DIRECTIONS
With pictures omitted, restate the data word for word.

THE DATA

========================

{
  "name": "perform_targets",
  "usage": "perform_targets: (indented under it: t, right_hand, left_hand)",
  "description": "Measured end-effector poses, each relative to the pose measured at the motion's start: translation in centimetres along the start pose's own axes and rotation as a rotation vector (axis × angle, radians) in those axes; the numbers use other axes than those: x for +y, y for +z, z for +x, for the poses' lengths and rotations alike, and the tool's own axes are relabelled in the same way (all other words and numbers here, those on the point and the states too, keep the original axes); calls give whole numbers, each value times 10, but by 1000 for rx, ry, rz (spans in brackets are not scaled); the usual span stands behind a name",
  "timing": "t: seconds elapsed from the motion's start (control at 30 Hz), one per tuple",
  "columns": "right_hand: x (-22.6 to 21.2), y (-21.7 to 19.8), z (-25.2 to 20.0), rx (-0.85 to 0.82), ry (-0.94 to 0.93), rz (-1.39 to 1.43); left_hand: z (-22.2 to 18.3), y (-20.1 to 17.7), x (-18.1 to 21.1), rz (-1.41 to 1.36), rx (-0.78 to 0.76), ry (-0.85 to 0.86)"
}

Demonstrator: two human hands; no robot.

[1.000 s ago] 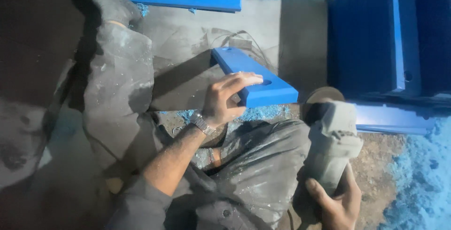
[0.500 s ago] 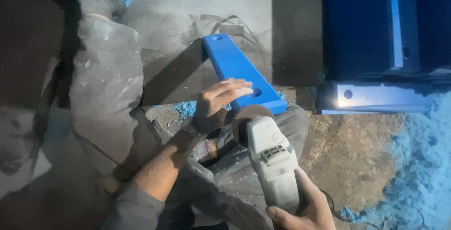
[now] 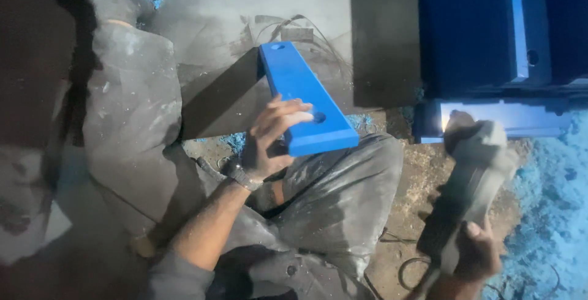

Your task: Refining and smoothing the edges of blue plastic components using an angle grinder and a manual deburring tool.

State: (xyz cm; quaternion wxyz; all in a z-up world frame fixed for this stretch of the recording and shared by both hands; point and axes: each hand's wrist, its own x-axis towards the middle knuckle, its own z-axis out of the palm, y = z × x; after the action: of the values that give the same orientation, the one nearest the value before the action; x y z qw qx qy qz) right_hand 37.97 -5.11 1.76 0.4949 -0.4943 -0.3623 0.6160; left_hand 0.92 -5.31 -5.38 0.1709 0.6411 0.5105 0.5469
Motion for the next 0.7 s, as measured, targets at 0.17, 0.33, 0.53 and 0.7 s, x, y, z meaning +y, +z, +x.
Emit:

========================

OUTPUT FOR THIS TASK
{
  "name": "perform_targets",
  "usage": "perform_targets: (indented under it: t, right_hand, left_hand)",
  "description": "Measured end-effector poses, each relative to the pose measured at the motion's start: translation in centimetres along the start pose's own axes and rotation as a rotation vector (axis × angle, radians) in those axes; the numbers use other axes than those: x for +y, y for +z, z for +x, for the poses' lengths and rotations alike, and the tool's own axes are relabelled in the same way (all other words and numbers here, those on the point and the states too, keep the original axes); calls give whole numbers, each value times 10, but by 1000 for rx, ry, rz (spans in brackets are not scaled); the usual span stands behind a name",
  "timing": "t: seconds elapsed from the motion's start (control at 30 Hz), one per tuple",
  "columns": "right_hand: x (-22.6 to 21.2), y (-21.7 to 19.8), z (-25.2 to 20.0), rx (-0.85 to 0.82), ry (-0.94 to 0.93), rz (-1.39 to 1.43); left_hand: z (-22.2 to 18.3), y (-20.1 to 17.7), x (-18.1 to 21.1), rz (-1.41 to 1.36), rx (-0.78 to 0.76), ry (-0.85 to 0.86)"
}

Demonstrator: two human hands; no robot.

[1.000 s ago] 
[0.500 s ago] 
[now] 

Your task: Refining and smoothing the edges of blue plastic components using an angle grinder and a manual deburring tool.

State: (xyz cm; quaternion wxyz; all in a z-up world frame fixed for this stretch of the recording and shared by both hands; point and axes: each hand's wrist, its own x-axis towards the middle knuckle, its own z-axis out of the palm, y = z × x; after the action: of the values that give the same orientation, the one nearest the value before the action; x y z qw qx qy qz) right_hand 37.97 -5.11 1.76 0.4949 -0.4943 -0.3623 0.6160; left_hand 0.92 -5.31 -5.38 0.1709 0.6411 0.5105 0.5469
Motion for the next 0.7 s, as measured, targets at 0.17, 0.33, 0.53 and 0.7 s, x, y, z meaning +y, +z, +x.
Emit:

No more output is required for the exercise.